- [TASK STATEMENT] Keeping every line intact, repeat the data word for word.

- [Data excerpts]
◇ ◇ ◇

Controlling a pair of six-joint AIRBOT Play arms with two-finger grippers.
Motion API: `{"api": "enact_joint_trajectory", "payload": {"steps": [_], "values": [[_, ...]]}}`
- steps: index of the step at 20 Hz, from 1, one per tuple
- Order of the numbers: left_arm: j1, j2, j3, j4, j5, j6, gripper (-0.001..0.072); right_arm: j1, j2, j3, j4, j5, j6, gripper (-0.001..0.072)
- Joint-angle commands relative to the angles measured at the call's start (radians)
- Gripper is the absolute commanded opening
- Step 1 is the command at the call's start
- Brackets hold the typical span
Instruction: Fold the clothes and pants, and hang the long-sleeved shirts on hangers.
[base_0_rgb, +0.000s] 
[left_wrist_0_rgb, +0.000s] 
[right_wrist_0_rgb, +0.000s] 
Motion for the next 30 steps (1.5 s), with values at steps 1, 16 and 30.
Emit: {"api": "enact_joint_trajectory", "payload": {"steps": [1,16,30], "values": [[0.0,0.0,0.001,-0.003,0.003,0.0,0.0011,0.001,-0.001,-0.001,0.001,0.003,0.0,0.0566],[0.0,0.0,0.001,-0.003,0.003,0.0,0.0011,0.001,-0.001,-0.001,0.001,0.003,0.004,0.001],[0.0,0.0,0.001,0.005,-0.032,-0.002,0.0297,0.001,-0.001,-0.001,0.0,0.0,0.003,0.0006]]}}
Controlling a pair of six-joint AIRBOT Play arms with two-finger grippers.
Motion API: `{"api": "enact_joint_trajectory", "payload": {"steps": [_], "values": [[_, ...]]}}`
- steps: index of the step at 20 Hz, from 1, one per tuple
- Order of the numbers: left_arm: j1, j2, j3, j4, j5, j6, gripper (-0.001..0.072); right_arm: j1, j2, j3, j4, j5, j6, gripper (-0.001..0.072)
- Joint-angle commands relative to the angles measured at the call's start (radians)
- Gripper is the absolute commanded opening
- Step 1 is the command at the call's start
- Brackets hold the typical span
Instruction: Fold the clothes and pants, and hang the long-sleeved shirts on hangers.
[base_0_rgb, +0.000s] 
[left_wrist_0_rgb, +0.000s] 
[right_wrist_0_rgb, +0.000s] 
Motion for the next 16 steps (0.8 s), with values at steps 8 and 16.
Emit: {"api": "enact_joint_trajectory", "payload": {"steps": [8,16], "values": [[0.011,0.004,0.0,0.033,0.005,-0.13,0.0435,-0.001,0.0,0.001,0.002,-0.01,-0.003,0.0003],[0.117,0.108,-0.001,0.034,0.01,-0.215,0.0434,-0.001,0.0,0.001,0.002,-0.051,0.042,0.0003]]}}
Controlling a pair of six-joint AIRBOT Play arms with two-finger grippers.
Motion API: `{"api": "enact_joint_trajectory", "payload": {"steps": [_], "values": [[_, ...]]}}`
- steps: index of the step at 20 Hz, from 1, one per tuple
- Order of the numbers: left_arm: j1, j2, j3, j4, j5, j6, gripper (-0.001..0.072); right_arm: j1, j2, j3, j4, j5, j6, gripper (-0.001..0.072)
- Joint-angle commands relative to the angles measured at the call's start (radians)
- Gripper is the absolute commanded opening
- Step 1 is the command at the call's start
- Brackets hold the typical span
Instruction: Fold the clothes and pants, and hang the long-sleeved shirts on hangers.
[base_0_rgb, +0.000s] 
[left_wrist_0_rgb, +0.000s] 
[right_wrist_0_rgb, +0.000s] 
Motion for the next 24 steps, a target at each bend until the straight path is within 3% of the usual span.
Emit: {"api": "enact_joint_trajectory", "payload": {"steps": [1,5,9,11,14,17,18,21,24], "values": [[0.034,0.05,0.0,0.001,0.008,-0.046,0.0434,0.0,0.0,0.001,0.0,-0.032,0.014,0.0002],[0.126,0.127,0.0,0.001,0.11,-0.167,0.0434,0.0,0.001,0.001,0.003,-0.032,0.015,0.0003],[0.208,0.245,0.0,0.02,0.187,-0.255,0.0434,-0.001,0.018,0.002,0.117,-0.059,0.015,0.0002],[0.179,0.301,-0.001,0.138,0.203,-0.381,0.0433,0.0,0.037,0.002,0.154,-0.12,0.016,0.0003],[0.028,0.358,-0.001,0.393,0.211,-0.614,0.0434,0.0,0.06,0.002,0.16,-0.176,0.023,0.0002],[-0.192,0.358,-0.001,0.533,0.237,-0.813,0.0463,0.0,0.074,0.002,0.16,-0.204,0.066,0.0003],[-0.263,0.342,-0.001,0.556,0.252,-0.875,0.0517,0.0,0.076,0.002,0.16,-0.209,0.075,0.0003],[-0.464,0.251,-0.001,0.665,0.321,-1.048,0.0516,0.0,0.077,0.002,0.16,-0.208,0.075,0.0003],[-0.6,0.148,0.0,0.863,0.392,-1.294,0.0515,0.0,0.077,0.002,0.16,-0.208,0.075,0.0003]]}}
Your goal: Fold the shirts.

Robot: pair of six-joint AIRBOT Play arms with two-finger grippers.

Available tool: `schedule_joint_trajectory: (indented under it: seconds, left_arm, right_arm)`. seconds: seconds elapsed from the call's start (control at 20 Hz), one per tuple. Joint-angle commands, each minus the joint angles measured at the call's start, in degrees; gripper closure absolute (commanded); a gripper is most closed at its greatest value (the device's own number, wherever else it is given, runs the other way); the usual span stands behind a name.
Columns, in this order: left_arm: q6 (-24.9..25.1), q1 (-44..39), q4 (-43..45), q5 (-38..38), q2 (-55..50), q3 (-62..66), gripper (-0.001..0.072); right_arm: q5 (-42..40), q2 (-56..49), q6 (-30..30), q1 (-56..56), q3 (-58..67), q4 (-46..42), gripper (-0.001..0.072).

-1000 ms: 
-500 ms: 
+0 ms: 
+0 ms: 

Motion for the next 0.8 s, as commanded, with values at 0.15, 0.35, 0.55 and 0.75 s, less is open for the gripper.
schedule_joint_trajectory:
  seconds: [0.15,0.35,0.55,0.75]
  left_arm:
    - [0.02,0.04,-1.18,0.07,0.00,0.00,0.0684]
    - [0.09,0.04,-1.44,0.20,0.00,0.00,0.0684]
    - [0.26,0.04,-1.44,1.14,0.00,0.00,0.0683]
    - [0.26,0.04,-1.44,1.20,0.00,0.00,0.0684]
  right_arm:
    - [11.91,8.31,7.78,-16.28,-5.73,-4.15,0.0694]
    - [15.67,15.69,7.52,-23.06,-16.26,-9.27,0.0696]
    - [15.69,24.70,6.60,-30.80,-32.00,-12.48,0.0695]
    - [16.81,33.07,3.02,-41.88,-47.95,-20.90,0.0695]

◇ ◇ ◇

- [RESPONSE]
Controlling a pair of six-joint AIRBOT Play arms with two-finger grippers.
Motion API: `{"api": "enact_joint_trajectory", "payload": {"steps": [_], "values": [[_, ...]]}}`
- steps: index of the step at 20 Hz, from 1, one per tuple
- Order of the numbers: left_arm: j1, j2, j3, j4, j5, j6, gripper (-0.001..0.072); right_arm: j1, j2, j3, j4, j5, j6, gripper (-0.001..0.072)
- Joint-angle commands relative to the angles measured at the call's start (radians)
- Gripper is the absolute commanded opening
- Step 1 is the command at the call's start
- Brackets hold the typical span
Instruction: Fold the clothes and pants, and hang the long-sleeved shirts on hangers.
[base_0_rgb, +0.000s] 
[left_wrist_0_rgb, +0.000s] 
[right_wrist_0_rgb, +0.000s] 
Motion for the next 30 steps (1.5 s), with values at steps 1, 16 and 30.
Emit: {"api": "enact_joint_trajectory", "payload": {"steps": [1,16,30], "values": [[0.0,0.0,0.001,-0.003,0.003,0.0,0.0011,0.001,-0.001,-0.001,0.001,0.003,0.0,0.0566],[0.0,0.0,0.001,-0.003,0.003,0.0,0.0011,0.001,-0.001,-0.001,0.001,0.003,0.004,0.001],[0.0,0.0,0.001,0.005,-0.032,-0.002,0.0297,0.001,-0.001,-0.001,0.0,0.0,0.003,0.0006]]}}
Controlling a pair of six-joint AIRBOT Play arms with two-finger grippers.
Motion API: `{"api": "enact_joint_trajectory", "payload": {"steps": [_], "values": [[_, ...]]}}`
- steps: index of the step at 20 Hz, from 1, one per tuple
- Order of the numbers: left_arm: j1, j2, j3, j4, j5, j6, gripper (-0.001..0.072); right_arm: j1, j2, j3, j4, j5, j6, gripper (-0.001..0.072)
- Joint-angle commands relative to the angles measured at the call's start (radians)
- Gripper is the absolute commanded opening
- Step 1 is the command at the call's start
- Brackets hold the typical span
Instruction: Fold the clothes and pants, and hang the long-sleeved shirts on hangers.
[base_0_rgb, +0.000s] 
[left_wrist_0_rgb, +0.000s] 
[right_wrist_0_rgb, +0.000s] 
Motion for the next 16 steps (0.8 s), with values at steps 8 and 16.
Emit: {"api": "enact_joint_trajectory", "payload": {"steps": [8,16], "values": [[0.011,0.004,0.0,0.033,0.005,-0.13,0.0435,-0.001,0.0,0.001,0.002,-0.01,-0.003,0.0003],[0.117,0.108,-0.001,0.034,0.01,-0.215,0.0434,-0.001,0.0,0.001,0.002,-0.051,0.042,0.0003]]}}
Controlling a pair of six-joint AIRBOT Play arms with two-finger grippers.
Motion API: `{"api": "enact_joint_trajectory", "payload": {"steps": [_], "values": [[_, ...]]}}`
- steps: index of the step at 20 Hz, from 1, one per tuple
- Order of the numbers: left_arm: j1, j2, j3, j4, j5, j6, gripper (-0.001..0.072); right_arm: j1, j2, j3, j4, j5, j6, gripper (-0.001..0.072)
- Joint-angle commands relative to the angles measured at the call's start (radians)
- Gripper is the absolute commanded opening
- Step 1 is the command at the call's start
- Brackets hold the typical span
Instruction: Fold the clothes and pants, and hang the long-sleeved shirts on hangers.
[base_0_rgb, +0.000s] 
[left_wrist_0_rgb, +0.000s] 
[right_wrist_0_rgb, +0.000s] 
Motion for the next 24 steps, a target at each bend until the straight path is within 3% of the usual span.
Emit: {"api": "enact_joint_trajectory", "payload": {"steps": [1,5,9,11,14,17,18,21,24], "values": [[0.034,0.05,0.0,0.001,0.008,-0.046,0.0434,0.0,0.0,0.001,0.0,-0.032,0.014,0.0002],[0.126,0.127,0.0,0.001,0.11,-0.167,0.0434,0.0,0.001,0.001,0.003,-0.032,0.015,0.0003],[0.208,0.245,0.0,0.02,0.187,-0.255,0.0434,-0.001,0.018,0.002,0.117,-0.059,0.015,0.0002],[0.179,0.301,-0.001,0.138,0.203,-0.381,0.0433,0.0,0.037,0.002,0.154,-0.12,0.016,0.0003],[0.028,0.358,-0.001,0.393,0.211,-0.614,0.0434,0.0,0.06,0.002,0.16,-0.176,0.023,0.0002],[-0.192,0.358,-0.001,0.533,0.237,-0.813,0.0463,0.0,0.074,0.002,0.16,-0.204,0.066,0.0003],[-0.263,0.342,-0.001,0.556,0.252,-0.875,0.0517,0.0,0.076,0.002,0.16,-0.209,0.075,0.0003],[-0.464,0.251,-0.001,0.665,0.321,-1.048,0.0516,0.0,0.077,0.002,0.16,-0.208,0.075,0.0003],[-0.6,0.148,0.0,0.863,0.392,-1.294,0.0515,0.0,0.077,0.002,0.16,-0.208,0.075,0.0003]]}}
Your goal: Fold the shirts.

Robot: pair of six-joint AIRBOT Play arms with two-finger grippers.

Available tool: `schedule_joint_trajectory: (indented under it: seconds, left_arm, right_arm)`. seconds: seconds elapsed from the call's start (control at 20 Hz), one per tuple. Joint-angle commands, each minus the joint angles measured at the call's start, in degrees; gripper closure absolute (commanded); a gripper is most closed at its greatest value (the device's own number, wherever else it is given, runs the other way); the usual span stands behind a name.
Columns, in this order: left_arm: q6 (-24.9..25.1), q1 (-44..39), q4 (-43..45), q5 (-38..38), q2 (-55..50), q3 (-62..66), gripper (-0.001..0.072); right_arm: q5 (-42..40), q2 (-56..49), q6 (-30..30), q1 (-56..56), q3 (-58..67), q4 (-46..42), gripper (-0.001..0.072).

-1000 ms: 
-500 ms: 
+0 ms: 
+0 ms: 

Motion for the next 0.8 s, as commanded, with values at 0.15, 0.35, 0.55 and 0.75 s, less is open for the gripper.
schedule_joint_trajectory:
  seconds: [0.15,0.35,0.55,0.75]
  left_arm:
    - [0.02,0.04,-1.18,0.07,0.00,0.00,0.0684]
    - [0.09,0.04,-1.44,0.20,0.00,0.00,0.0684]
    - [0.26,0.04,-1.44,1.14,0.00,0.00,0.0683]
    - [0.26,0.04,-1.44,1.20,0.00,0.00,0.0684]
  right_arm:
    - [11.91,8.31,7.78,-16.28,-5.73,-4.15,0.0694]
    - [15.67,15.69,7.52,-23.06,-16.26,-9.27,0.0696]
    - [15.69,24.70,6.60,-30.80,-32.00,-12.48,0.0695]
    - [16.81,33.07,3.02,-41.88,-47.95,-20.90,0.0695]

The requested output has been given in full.